Just last week, Forex Magnates reported that the New Zealand Financial Markets Authority (FMA) had issued a warning to the public that this particular scheme promised unrealistic returns, contained misleading information and potentially could be intending to dupe prospective clients into investing in what is effectively a form of a Ponzi scheme.

The New Zealand FMA’s statement expressed that “In FMA’s experience, it is highly unlikely that this kind of investment can deliver such high returns. Phoenix Forex has not been able to provide any evidence to support its claims of having achieved these returns. Further investments of this nature carry a high risk of loss of some or all of an investor’s capital, and losses can exceed the amount of the original investment. The warning recommended that investments promising unusually high returns, are often not legitimate offers.

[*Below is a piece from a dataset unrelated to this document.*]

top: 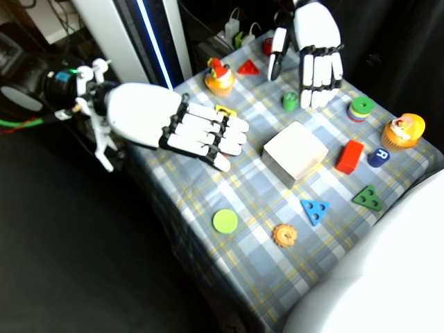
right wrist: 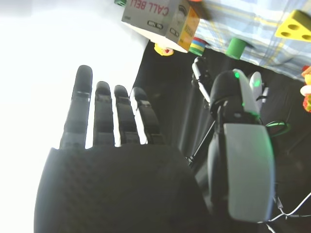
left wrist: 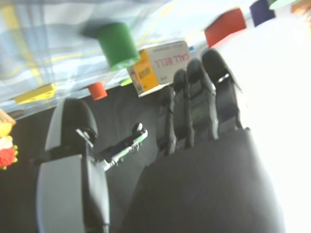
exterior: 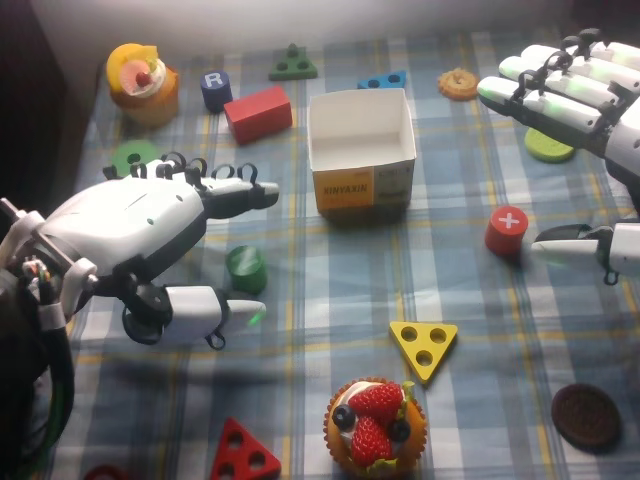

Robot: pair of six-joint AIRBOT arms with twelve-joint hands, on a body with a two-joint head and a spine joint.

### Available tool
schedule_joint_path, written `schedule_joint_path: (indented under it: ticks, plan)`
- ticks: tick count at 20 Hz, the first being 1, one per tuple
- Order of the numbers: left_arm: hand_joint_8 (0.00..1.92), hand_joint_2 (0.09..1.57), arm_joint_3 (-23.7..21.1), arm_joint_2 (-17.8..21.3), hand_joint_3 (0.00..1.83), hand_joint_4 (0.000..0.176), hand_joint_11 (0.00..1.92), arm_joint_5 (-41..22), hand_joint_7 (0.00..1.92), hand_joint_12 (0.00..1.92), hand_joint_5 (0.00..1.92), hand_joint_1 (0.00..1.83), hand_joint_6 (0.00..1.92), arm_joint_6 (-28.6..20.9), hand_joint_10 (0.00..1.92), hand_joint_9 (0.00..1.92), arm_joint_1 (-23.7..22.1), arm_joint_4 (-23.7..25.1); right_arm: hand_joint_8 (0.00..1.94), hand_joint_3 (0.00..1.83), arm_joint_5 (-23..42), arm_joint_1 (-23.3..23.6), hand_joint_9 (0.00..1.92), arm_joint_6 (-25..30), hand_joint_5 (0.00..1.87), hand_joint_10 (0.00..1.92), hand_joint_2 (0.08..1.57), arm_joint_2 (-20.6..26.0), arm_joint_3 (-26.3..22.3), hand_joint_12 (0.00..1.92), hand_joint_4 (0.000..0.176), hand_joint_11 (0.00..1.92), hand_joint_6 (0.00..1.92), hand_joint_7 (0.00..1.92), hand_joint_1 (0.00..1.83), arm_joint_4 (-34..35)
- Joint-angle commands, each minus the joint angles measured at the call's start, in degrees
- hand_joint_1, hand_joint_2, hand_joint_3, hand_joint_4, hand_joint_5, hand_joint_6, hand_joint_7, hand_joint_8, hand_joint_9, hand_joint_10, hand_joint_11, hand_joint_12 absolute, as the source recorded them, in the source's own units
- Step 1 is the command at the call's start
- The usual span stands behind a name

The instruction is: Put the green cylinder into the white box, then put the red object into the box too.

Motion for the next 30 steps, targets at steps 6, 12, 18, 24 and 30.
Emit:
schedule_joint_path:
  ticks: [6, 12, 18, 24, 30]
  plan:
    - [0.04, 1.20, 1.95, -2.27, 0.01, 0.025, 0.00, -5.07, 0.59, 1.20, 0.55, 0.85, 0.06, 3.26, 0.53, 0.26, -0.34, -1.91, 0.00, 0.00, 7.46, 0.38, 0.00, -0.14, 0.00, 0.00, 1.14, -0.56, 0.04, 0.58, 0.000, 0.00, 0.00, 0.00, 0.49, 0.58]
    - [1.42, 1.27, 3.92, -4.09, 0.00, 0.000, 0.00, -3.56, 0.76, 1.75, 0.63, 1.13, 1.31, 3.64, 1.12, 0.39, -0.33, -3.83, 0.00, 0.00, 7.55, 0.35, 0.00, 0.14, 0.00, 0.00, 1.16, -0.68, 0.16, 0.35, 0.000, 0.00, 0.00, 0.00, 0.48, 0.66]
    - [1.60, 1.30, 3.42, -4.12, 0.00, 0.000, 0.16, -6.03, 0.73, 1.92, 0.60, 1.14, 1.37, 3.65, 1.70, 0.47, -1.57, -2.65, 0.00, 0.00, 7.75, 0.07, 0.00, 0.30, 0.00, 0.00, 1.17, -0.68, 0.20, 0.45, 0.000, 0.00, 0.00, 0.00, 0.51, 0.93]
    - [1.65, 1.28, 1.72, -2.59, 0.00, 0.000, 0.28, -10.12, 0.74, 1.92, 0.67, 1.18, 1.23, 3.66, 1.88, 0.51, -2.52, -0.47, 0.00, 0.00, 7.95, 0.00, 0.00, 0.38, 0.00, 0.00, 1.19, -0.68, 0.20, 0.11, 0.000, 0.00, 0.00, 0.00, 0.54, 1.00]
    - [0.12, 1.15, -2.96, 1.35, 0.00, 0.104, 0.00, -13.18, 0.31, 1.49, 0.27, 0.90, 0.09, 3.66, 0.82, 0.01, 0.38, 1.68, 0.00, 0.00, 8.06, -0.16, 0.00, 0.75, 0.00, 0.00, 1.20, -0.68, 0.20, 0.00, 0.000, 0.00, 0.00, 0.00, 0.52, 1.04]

Therefore, the New Zealand FMA urged caution by anyone considering dealing with Phoenix Forex. New Zealand, until recently a jurisdiction with a very light regulatory framework, has made continual efforts to align its laws with those of other nations in the region with developed financial markets economies, and under the leadership of CEO Sean Hughes, the FMA has grown into a fully-fledged regulatory authority with a set of parameters and penalties for those who seek to transgress.

Mark Brewer

At the time of this meeting, Mr. Brewer was an undischarged bankrupt, which although not illegal unless a director of the company, indicates that he had little to lose and a lot to gain at the expense of unsuspecting investors. The OakFX scheme is aimed at senior citizens and boasts of 50 per cent returns from its trading software packages, costing up to $25,700 in license fees, which according to the New Zealand FMA is unrealistic and not supported by evidence.

Sales Legend Used Unsavory Tactics

Mr. Brewer, whose Linkedin profile describes his profession as “Sales Legend” and that he obtained his education from the University of Hard Knocks from 1974 to 2012, is due to be sentenced next month following a guilty plea to managing the Intervest Global (NZ) business while bankrupt.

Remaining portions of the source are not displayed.